THE TASK ->
In the listing below, find each line with the string "here" and return it.

DATA ->
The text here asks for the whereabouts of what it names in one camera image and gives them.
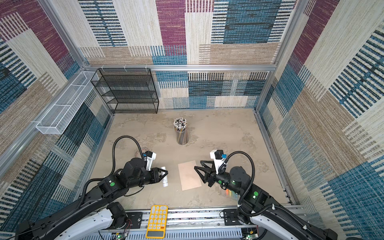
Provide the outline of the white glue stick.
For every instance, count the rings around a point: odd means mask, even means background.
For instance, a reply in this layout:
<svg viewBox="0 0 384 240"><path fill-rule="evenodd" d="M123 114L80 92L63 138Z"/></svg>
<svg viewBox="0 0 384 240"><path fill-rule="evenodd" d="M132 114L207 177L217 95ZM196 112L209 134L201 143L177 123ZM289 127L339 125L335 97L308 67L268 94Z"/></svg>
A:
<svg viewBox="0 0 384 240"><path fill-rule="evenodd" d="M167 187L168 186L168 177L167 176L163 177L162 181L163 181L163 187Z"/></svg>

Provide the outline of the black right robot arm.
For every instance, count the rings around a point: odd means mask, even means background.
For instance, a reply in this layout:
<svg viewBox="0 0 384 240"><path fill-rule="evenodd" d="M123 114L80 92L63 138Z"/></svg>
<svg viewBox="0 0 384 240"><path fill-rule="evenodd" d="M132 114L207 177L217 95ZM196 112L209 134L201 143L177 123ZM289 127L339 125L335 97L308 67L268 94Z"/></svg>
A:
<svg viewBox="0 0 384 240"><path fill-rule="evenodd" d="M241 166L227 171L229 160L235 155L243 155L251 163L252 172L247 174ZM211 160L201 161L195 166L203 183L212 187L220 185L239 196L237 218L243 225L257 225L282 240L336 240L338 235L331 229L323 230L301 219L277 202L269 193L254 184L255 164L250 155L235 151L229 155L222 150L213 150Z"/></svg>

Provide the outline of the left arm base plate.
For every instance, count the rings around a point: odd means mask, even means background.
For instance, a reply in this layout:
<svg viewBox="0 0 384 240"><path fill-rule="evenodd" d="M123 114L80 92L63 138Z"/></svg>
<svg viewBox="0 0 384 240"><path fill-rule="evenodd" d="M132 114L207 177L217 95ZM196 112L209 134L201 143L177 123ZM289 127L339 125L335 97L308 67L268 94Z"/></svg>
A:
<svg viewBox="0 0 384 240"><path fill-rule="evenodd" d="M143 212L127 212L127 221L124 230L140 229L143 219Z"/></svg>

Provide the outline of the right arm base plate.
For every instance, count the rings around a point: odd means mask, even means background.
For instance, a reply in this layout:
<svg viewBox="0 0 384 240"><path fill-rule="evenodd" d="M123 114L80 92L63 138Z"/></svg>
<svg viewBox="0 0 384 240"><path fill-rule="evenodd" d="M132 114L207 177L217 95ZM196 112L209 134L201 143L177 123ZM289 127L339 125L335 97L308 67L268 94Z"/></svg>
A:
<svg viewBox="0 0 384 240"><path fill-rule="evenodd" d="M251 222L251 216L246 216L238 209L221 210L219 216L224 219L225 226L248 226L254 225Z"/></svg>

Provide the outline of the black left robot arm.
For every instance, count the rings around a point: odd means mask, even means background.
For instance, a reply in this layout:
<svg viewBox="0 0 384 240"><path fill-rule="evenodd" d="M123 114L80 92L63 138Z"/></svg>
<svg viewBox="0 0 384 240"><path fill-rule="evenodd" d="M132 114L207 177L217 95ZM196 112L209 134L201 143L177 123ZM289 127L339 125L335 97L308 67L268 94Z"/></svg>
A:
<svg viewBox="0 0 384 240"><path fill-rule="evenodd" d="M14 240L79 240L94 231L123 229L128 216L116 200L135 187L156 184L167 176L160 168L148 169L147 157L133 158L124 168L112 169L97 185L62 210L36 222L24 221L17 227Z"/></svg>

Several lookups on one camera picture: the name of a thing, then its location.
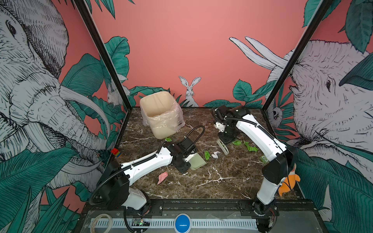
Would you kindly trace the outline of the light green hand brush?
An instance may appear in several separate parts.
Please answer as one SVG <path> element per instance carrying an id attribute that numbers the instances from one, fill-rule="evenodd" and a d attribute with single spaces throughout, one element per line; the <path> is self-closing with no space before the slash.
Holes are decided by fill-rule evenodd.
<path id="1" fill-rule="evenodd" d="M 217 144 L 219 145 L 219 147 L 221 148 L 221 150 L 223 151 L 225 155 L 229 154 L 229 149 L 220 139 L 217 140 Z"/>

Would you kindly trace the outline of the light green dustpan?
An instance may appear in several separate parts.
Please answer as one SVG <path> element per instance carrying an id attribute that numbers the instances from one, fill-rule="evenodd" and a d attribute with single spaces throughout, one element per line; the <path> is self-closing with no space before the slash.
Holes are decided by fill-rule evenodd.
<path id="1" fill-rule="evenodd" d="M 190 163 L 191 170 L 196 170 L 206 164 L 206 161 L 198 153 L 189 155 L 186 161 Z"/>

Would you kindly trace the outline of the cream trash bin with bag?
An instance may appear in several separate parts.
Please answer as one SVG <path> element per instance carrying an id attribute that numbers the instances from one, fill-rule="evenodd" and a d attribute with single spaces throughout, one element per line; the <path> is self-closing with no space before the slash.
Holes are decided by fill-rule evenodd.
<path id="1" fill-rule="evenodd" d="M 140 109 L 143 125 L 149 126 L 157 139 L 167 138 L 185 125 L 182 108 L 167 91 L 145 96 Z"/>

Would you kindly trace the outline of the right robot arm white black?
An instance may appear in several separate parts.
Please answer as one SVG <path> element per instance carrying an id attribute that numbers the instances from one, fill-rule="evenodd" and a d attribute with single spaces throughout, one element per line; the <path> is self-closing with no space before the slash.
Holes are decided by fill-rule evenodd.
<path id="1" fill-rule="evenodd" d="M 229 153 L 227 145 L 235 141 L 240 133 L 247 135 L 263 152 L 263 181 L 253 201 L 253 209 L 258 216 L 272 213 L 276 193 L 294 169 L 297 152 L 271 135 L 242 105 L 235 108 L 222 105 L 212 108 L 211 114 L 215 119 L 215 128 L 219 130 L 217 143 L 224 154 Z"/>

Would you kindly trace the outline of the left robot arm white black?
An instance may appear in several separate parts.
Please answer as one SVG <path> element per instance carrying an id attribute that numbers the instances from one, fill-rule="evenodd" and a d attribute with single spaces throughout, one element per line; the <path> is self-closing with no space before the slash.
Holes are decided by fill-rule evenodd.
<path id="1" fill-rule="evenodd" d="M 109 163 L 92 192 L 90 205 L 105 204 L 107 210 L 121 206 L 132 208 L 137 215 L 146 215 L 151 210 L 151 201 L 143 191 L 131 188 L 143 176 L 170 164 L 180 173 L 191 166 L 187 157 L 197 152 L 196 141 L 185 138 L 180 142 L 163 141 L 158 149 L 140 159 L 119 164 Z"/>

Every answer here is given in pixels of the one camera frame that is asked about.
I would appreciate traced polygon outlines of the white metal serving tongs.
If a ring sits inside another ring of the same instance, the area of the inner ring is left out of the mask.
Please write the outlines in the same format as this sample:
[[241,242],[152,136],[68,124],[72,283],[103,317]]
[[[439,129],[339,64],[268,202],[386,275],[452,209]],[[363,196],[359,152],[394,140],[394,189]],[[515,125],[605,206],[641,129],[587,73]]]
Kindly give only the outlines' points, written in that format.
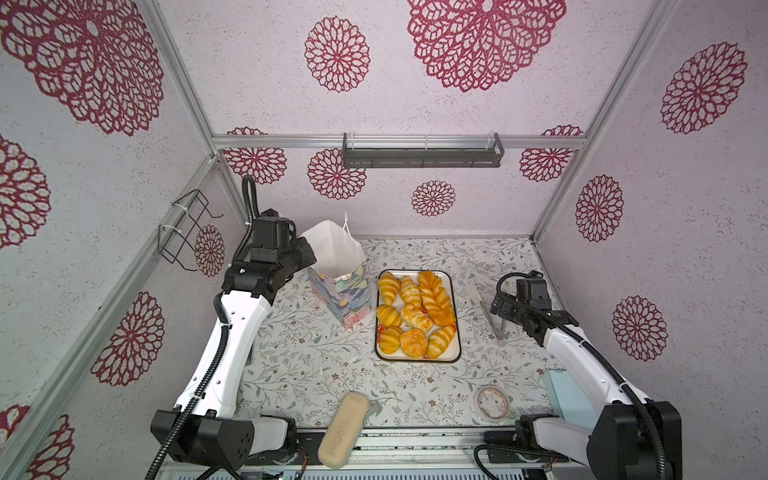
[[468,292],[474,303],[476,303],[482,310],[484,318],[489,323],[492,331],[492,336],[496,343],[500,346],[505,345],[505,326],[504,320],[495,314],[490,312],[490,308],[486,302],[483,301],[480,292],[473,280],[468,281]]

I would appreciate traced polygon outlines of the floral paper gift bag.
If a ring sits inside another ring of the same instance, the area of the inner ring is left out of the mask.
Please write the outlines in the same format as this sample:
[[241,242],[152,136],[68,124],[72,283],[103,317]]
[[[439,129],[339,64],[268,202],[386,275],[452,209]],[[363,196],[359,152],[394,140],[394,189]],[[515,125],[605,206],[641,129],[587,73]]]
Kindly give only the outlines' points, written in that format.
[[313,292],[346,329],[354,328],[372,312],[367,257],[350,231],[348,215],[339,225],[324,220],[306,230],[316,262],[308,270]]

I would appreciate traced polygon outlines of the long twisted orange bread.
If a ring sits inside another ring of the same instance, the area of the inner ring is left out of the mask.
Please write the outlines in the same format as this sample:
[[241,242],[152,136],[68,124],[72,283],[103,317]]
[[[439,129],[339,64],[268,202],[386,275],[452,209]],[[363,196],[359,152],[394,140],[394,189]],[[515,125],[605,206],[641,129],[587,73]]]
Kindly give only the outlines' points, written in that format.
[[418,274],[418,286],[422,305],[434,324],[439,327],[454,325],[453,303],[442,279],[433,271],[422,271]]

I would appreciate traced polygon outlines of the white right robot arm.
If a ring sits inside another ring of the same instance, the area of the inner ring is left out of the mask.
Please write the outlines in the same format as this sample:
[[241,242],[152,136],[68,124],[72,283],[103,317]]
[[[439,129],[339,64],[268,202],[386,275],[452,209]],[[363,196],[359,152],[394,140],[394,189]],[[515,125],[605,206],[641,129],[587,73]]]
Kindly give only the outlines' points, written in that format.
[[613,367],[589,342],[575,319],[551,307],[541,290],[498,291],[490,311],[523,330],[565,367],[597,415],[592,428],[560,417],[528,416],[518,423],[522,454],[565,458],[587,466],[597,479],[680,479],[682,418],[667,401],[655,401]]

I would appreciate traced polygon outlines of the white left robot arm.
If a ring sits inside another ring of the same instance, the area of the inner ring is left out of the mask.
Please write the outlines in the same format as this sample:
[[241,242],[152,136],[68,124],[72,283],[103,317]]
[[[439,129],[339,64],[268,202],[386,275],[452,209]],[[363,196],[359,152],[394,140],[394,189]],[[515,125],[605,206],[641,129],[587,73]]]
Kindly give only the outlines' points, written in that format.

TASK SOLUTION ->
The text here asks for the whereabouts of what it names in one camera image and gives them.
Every answer here is given in pixels of the one camera frame that is asked about.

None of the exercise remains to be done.